With many young people considering faith in their formative years, Penny says it’s very natural when trying to authentically represent a character in YA fiction that you would represent their spirituality, as well their romantic interest, or what they’re going to do when they grow up.
“Spirituality isn’t something only Christians think about. We all wonder about the meaning of life, our role in the universe, and whether there is or isn’t a God. We all think about those things. We might think about them within a particular cultural framework or a particular religious framework, but we do all think about these things. It’s that eternity in our hearts longing that we all have.”
One novel Penny discovered during her research was Clare Zorn’s The Sky So Heavy, which she says does a brilliant job of raising spiritual questions. Another is The Truth About Peacock Blue, by Rosanne Hawke. Both books she recommends, even for readers who might not consider themselves ‘young adults’ anymore.

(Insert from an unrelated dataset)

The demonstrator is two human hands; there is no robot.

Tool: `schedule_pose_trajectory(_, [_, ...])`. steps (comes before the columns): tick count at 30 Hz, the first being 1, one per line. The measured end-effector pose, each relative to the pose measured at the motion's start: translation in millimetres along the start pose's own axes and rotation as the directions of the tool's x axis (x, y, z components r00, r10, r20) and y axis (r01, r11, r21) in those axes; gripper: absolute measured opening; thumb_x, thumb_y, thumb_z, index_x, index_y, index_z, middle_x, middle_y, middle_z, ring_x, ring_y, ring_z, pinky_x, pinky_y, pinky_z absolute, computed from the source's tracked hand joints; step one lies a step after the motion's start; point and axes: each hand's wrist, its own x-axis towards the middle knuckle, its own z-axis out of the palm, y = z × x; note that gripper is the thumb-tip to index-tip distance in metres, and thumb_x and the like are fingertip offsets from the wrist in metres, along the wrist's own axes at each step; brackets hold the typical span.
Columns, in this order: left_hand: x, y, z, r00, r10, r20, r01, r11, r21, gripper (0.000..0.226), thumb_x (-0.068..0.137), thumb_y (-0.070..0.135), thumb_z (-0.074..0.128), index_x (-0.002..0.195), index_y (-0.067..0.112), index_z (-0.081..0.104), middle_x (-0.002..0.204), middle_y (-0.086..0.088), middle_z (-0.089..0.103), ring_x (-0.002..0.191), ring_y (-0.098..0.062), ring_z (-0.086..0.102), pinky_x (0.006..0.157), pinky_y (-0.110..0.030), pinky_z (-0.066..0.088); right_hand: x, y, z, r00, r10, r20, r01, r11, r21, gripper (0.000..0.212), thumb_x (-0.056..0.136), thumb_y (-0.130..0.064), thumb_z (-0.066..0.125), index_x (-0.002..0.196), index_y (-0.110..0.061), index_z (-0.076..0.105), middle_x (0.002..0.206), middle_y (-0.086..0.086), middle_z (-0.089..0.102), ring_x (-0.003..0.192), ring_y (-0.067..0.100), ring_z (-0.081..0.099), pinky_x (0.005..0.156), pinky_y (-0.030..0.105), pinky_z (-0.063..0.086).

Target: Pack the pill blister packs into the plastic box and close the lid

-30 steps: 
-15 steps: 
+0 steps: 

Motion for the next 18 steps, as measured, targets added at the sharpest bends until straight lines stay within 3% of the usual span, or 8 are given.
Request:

“But I haven’t seen very many books like that. And so that’s why I’m keen to explore how spiritual questions can contribute to YA literature, and what we might achieve by raising such questions.”
Penny says spirituality can influence the values and direction of people’s lives. It often determines what they choose to believe in and fight for.
“Spirituality impacts everything we might be passionate about. Whether it’s our feelings about looking after the world and action towards climate change, or our beliefs about eternity and who God might be. Spirituality is connected to all of these things in such a complex way, I think it’s a fantastic thing to explore in fiction.”
While Penny has observed that children’s and YA novels tend to contain a deeper meaning or life lesson, that message can at times feel underdeveloped.
“Sometimes these lessons are verging on spiritual, but they’re not quite there. They leave the really big questions hanging. I’d like to see if we can push things just a little bit further. To encourage young adult readers to take that next step; to keep thinking, keep asking questions, keep growing, keep seeking. If a reader got to the end of one of my stories and that was their attitude, I’d be very happy.”